Tournée fait parti de ces films qui vous en mettent plein la tête, qui vous remuent de l'intérieur, qui vous touchent et vous perturbent, mais qui, surtout, vous font voir, le temps d'une journée, au moins, votre univers autrement.
Pendant deux heures nous adoptons le regard d'un artiste (car il faut bien le dire, le film est d'une esthétique remarquable) et nous contemplons ce qui nous entoure : une troupe de strip teaseuse, adepte du mouvement "new burlesque", sous la direction d'un producteur de télévision visiblement raté, reconverti dans le milieu du "show".
Parlons tout d'abord des personnages, car ils sont magiques. Pas simplement parce que nous avons sous les yeux des femmes décomplexées malgré leur physique "alternatif", non, ce serait bien trop simple d'en rester là. Simplement parce que ces femmes brillent, elles sont resplendissantes, belles, que ce soit par leur corps et par leur être.
Nous avons aussi, a côté d'elles, Joachim, le producteur, interprété par Mathieu Amalric, et qui est, dans ce rôle, absolument brillant. On lui retrouve parfois une certaine pâte gainsbourgeoise, oui certes, il y a un peu de "copie", mais peu importe, car il intègre parfaitement son personnage. Un personnage un peu paumé, qui revient d'une expédition en Amérique (pourquoi, comment, dans quelles conditions, on ne sait pas, et peu importe!).

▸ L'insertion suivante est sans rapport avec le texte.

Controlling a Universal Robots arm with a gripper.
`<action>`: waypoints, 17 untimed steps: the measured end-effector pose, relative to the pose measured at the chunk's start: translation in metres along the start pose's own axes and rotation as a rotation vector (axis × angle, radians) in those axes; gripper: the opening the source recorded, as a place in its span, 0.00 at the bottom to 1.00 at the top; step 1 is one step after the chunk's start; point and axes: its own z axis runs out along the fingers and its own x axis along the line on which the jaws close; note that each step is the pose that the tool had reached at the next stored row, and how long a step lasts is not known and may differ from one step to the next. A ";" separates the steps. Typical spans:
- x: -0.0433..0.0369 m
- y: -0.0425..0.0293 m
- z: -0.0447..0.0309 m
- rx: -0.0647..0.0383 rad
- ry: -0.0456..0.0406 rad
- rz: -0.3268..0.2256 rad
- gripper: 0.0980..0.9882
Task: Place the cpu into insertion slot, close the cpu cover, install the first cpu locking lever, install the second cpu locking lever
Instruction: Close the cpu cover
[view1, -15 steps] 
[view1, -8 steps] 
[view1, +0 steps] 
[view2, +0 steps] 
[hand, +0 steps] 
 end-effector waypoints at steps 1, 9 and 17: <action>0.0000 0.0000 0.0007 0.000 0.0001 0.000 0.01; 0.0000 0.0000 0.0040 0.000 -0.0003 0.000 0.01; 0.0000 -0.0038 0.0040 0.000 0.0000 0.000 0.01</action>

La solitude des uns rencontre le passé des autres, en conservant une distance qu'on pourrait montrer du doigt, car elle créé des frustrations - il nous manque toujours un bout de l'histoire, un bout de l'explication... Mais, à mes yeux, ce choix est judicieux car il permet de respecter et même de mettre en valeur la notion de l'intimité. Ce sont de vraies relations que nous avons sous les yeux, même si elles suivent un scénario fictif. Le fait de respecter une distance "naturelle" entre chacun des personnages donne une dimension supplémentaire de réalité. Car, nous n'avons aucune raison de connaitre le passé de Joachim s'il ne nous en a pas parlé. Barrière de l'intime ou barrière de la langue, le fait est qu'il ne se confie pas. Nous restons donc dans une ignorance "voulue", par le personnage et par le réalisateur. Une ignorance humaine, intime.
C'est sans doute le côté du film qui m'a le plus marqué : ce choix d'intimité, c'est tout simplement génial, ça entraine et ça nous en met plein les yeux, c'est profondément humain.